→ What you have to do
Exactly the lines starting at the line containing "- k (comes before" and ending at the line containing "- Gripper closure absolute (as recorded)" are to be written out from the listing below, both included.

→ Dataset content
BEGIN

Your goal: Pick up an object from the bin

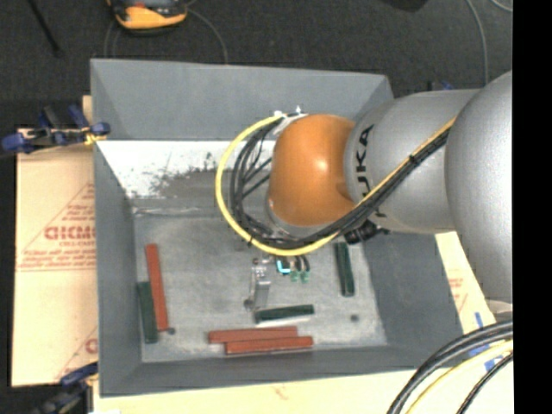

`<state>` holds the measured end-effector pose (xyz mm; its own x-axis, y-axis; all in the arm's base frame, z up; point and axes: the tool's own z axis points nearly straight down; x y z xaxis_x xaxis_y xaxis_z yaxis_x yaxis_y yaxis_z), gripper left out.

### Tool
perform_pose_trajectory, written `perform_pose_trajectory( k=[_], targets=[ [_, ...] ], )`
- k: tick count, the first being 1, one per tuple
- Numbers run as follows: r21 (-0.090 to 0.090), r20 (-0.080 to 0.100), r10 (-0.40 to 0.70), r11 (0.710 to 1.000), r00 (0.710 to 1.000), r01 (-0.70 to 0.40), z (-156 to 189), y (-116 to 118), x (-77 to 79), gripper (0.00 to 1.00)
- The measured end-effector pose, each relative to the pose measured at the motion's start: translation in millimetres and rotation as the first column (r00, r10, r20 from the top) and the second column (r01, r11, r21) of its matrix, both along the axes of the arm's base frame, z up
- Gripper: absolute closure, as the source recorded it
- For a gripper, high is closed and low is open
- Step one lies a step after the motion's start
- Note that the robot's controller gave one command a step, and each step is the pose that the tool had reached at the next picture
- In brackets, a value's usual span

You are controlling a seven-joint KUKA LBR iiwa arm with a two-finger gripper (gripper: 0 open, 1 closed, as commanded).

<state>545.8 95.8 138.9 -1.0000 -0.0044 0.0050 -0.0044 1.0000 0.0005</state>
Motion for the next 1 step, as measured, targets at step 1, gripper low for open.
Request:
perform_pose_trajectory(
  k=[1],
  targets=[
    [0.001, 0.008, -0.002, 1.0, 1.0, 0.002, 4.3, -0.3, 2.0, 0.0]
  ],
)
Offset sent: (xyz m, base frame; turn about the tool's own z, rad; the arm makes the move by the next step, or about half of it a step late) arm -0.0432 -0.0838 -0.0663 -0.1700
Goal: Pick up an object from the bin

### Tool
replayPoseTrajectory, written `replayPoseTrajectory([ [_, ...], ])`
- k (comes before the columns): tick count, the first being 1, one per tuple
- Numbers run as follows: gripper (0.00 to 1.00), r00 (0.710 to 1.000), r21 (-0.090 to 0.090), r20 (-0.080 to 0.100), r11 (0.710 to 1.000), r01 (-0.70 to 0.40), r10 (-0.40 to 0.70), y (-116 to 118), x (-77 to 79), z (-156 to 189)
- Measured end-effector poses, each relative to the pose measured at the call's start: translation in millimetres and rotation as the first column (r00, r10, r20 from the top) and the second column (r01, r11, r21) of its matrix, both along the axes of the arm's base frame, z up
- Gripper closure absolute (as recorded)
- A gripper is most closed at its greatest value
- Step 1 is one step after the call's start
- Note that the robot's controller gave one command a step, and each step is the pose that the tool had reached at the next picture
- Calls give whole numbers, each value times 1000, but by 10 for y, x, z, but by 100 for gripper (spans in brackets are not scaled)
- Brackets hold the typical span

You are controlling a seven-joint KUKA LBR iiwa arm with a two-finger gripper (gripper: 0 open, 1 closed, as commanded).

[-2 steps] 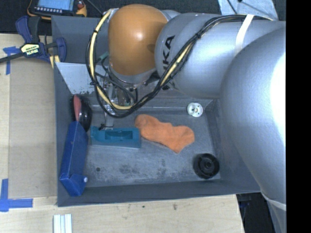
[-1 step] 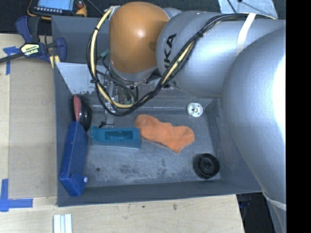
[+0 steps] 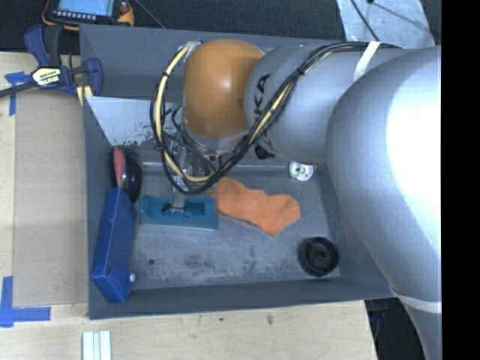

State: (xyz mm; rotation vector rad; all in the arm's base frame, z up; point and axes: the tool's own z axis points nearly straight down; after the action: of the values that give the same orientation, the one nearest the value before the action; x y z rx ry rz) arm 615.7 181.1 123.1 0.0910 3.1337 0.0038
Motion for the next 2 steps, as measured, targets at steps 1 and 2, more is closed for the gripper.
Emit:
replayPoseTrajectory([
  [1,0,994,0,-6,994,111,-111,-140,-19,-299],
  [2,0,982,-3,-7,982,187,-187,-325,-129,9],
])
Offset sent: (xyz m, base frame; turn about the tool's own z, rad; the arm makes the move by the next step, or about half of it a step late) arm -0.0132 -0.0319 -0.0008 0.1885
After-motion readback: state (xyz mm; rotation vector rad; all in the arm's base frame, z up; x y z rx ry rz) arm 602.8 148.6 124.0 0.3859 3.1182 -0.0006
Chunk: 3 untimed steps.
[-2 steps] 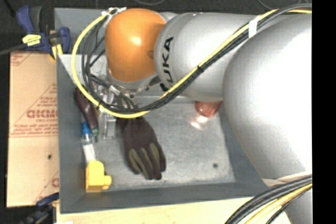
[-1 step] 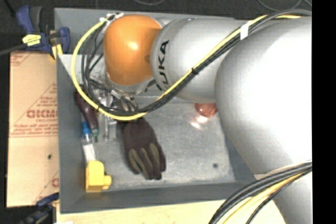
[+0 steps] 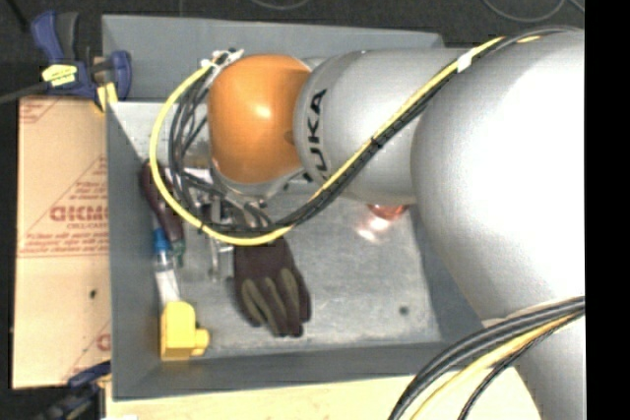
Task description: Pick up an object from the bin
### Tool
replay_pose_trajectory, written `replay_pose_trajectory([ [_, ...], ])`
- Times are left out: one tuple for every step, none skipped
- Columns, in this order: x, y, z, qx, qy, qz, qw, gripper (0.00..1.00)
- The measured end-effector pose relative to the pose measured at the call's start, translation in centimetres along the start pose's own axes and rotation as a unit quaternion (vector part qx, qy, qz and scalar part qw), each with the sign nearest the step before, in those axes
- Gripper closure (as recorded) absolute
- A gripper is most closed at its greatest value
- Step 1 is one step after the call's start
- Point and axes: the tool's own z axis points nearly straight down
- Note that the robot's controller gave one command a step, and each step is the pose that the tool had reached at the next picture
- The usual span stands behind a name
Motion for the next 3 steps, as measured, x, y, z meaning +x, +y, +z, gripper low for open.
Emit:
replay_pose_trajectory([
  [1.5, 0.0, 0.2, 0.000, 0.0030, -0.010, 0.9999, 0.00],
  [1.7, -0.3, -3.5, 0.000, -0.0005, -0.027, 0.9996, 0.00],
  [2.4, -4.1, 1.3, -0.001, -0.0029, -0.020, 0.9998, 0.00],
])
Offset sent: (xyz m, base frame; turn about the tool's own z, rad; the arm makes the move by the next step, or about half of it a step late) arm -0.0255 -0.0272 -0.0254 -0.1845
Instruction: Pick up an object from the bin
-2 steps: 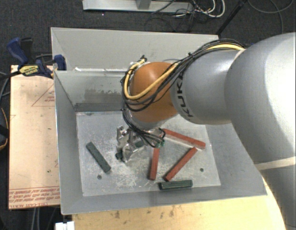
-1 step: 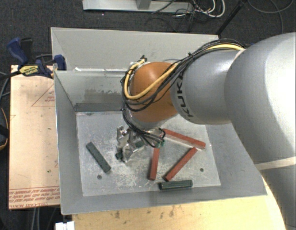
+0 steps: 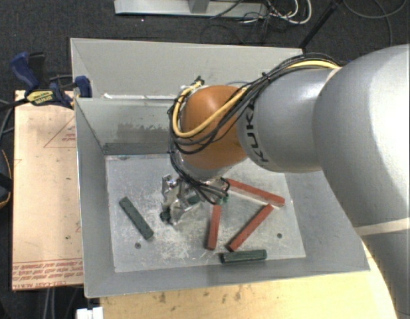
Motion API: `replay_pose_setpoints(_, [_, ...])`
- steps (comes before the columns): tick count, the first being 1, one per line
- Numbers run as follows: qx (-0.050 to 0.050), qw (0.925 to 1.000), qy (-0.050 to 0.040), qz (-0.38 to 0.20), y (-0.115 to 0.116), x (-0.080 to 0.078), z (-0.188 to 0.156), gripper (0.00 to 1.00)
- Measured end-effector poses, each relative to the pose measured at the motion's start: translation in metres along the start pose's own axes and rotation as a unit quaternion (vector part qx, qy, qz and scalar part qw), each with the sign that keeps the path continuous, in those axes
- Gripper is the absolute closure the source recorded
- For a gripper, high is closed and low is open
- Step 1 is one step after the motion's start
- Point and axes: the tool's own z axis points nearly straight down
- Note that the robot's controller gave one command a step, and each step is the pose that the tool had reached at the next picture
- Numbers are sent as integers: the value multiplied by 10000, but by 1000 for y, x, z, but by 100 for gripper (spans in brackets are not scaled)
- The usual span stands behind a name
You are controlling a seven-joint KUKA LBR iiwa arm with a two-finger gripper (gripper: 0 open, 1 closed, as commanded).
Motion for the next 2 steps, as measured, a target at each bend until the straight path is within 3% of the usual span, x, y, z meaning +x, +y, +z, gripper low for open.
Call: replay_pose_setpoints(2, [-11,10000,39,1,1,2,-24,100])
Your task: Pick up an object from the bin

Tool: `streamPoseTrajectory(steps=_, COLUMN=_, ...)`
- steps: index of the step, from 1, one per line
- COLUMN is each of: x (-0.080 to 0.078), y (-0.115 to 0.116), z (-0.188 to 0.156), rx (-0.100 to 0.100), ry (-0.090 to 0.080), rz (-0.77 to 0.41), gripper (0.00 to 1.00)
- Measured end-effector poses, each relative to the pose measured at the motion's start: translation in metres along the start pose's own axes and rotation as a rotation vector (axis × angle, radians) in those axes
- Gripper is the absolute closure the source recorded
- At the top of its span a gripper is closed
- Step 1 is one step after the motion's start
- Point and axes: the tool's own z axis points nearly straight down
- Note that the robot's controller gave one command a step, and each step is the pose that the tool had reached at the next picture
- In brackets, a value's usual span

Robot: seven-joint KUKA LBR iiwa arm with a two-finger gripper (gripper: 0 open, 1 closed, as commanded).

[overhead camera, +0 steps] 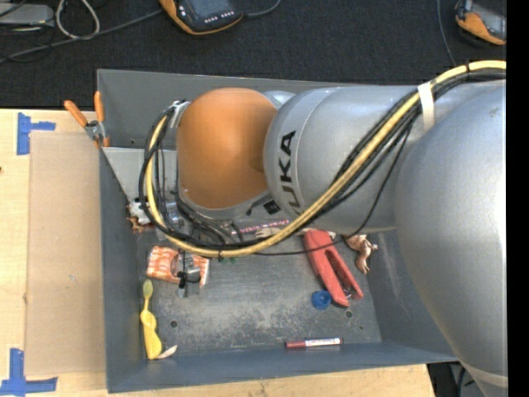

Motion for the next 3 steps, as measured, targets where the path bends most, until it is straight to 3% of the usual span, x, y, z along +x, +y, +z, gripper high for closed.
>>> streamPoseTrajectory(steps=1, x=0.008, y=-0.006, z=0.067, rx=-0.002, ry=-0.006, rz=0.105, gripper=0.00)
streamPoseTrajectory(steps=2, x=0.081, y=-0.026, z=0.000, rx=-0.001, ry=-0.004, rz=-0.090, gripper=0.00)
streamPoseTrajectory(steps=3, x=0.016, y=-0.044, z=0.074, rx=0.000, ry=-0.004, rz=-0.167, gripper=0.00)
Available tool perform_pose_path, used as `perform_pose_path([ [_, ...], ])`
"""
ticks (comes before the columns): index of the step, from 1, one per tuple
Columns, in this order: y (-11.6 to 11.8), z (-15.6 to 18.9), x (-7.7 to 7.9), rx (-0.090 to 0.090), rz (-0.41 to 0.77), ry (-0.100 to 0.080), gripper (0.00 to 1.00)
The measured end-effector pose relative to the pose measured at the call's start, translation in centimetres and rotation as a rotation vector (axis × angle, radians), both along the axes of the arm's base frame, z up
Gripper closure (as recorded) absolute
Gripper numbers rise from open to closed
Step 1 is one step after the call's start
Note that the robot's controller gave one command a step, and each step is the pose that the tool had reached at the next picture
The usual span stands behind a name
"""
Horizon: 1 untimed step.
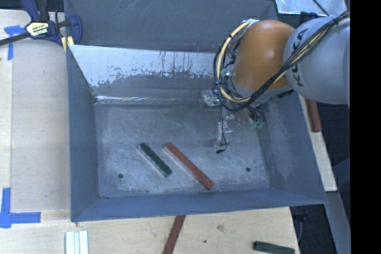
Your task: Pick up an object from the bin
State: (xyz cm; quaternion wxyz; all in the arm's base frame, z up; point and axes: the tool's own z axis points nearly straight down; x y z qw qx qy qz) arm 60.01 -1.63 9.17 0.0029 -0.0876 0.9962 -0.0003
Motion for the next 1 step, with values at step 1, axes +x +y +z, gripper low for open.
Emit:
perform_pose_path([
  [1,4.16,-1.7,-3.22,0.001,-0.068,0.001,0.0],
])
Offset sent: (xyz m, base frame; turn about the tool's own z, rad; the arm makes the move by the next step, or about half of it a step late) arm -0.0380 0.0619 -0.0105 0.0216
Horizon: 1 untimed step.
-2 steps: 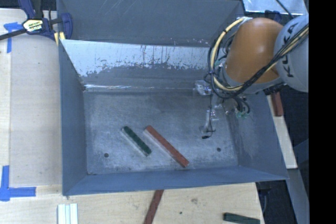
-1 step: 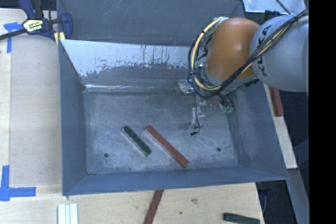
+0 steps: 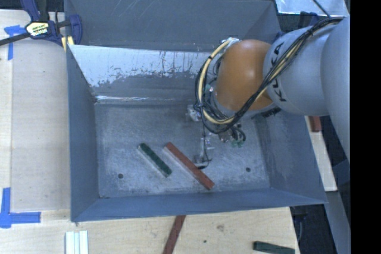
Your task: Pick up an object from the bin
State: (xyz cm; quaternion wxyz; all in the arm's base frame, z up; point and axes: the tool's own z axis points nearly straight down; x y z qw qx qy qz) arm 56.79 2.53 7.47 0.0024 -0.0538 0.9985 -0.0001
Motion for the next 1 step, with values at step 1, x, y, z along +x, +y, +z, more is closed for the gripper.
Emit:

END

→ Solved problem
- k (comes before the columns): tick count, the first being 1, one per tuple
- Numbers run as follows: gripper (0.00 to 1.00), r00 (0.710 to 1.000), r21 (-0.090 to 0.090), r20 (-0.080 to 0.100), r11 (0.710 to 1.000), r01 (-0.70 to 0.40), r10 (-0.40 to 0.70), y (-116 to 118), x (-77 to 79), z (-156 to 189)
- Measured end-effector poses, each relative to the pose measured at the call's start: translation in millimetres and rotation as the first column (r00, r10, r20 from the top) and the second column (r01, r11, r21) of its matrix, both along the axes of the arm's base frame, z up
- Gripper closure absolute (as recorded)

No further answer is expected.